Week 1 - Introduction to Data Structures

In this first week, we will introduce the general concept of data structures. We will also look at two simple data structure, the array and the list, and write some very basic Python code to create and use a list.

The importance of data structures

We will begin by taking a look at the concept of data structures. First of all, what is a data structure and why is it important? When it comes to programming, we frequently need to deal with collections of data, rather than a single item of data. For example, we might write a program to manage student records. This program would need to deal with not just one student, but many students. Similarly, you might want to write a program for a live music venue, to allow the venue to store concerts and allow users to book tickets. Again, such a program would have to deal with many concerts and many users.
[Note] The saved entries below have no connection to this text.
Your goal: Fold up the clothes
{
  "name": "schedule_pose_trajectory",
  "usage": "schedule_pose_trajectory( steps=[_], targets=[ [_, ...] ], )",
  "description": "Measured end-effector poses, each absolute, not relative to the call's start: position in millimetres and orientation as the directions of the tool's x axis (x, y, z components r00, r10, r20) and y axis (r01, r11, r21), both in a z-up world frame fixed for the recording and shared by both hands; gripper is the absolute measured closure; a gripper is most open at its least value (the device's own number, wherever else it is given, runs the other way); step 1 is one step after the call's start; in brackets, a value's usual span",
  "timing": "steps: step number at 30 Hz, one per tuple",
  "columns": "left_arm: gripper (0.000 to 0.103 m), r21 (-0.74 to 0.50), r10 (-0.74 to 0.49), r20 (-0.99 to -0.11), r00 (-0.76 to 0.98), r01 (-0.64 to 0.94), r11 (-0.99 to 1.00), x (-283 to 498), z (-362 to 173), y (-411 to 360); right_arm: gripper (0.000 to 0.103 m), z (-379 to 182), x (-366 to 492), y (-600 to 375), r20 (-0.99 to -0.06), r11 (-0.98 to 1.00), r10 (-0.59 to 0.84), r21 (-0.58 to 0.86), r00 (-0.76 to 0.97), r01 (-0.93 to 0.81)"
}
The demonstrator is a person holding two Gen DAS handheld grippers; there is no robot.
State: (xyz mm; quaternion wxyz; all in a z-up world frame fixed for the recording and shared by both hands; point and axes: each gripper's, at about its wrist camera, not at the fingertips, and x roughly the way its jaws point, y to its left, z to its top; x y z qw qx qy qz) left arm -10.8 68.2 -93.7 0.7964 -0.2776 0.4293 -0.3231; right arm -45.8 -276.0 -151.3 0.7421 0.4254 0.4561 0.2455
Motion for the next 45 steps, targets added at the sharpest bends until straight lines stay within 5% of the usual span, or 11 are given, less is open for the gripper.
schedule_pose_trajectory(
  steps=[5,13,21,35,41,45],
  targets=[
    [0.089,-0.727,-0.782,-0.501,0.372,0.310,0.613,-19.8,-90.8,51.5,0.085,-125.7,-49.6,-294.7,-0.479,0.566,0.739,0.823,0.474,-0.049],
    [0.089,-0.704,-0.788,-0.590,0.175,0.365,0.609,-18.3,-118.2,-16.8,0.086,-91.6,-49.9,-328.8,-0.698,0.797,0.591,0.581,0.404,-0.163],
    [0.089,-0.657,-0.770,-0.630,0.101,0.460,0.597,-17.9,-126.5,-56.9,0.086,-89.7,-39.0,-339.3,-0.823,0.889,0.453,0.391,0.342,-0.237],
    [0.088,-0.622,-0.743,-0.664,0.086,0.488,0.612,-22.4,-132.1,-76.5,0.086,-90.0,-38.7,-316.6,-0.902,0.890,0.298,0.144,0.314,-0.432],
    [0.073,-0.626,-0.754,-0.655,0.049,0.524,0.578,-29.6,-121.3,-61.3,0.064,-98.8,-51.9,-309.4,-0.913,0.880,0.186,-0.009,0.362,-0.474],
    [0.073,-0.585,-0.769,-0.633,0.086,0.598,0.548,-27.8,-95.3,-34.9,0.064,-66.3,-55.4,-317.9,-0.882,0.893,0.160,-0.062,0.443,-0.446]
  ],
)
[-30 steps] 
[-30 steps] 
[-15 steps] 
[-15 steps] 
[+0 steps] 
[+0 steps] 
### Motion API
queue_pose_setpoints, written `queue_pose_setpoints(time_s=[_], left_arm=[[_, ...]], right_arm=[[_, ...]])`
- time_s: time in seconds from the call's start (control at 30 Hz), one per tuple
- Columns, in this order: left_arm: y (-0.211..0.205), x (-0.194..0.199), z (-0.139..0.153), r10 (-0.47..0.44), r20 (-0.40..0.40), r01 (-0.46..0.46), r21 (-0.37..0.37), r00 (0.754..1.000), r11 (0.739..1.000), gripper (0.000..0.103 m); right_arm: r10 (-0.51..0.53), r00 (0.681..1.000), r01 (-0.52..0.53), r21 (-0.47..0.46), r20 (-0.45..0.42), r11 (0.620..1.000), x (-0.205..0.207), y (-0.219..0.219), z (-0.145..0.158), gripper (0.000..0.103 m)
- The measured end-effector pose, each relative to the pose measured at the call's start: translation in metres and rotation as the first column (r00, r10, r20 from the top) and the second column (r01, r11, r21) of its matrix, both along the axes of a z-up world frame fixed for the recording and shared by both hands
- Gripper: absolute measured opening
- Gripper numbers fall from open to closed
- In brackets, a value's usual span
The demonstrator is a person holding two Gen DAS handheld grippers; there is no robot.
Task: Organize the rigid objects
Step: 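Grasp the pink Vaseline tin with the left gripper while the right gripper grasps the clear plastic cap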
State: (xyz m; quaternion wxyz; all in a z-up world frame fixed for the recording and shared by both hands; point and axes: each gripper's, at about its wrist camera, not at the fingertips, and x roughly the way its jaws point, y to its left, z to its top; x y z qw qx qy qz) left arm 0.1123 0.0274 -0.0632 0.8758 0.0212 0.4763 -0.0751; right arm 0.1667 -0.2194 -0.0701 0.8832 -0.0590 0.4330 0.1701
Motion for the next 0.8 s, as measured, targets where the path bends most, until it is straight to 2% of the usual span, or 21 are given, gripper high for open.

To store multiple items in a computer program, we need to choose an appropriate data structure. A data structure is a programming construct which allows us to store multiple items of data. When dealing with data structures, an important thing to consider is which is the most appropriate data structure for the problem we are trying to solve? Certain data structures are more suited to specific types of problem, and we will be looking at this through the module. We will take a look at various data structures, from very basic ones to more advanced, specialised data structures, including:

As we do so, we will consider their advantages, and in some cases disadvantages, for particular tasks.

A basic data structure - the array

Let's start with the most basic data structure of all, the array. An array is a data structure which can hold more than one item of data, and can be thought of as a series of "boxes" which can hold data. With an array, the key thing is that each box is adjacent to its neighbours in memory which has some consequences in terms of efficiency which we will consider as we go on

The diagram below shows an example of an array which holds the names of five items of fruit.

An array

The things to note here are:

Arrays do have some disadvantages. Their simplicity makes them easy to work with but this simplicity can lead to limitations.

Advantages and disadvantages of arrays

Advantage: Fast lookup

As we saw above, the advantage of using an array is that it is very fast to index an array. This is because arrays are always sequentially stored in memory, so that in the example above, "apple", "orange", "pear", "grape" and "cherry" will be stored adjacent to each other in memory.

When indexing an array, the computer is able to work out where in memory the data is stored, because each member of an array uses up the same number of bytes. The equation is simply:

Address = Start Address + Index * Size Of One Member

So imagine, for example, that each member of an array uses up 32 bytes, and the start of the array is at memory location 24576. It's an easy calculation to work out where the member with the index of 3 is located. If we substitute the values into the equation we get:

Address = 24576 + 3 * 32

which is 24576 + 96, which is 24672.

We ourselves do not need to do this calculation. The computer does it. But we can see, because it's simple arithmetic, the computer is able to do it very quickly. So, arrays are optimised for fast look-up of data using a numerical index.

Coding arrays

We will be using the Repl online development environment. Repl is an online environment which allows you to program without setting up software on your own computer.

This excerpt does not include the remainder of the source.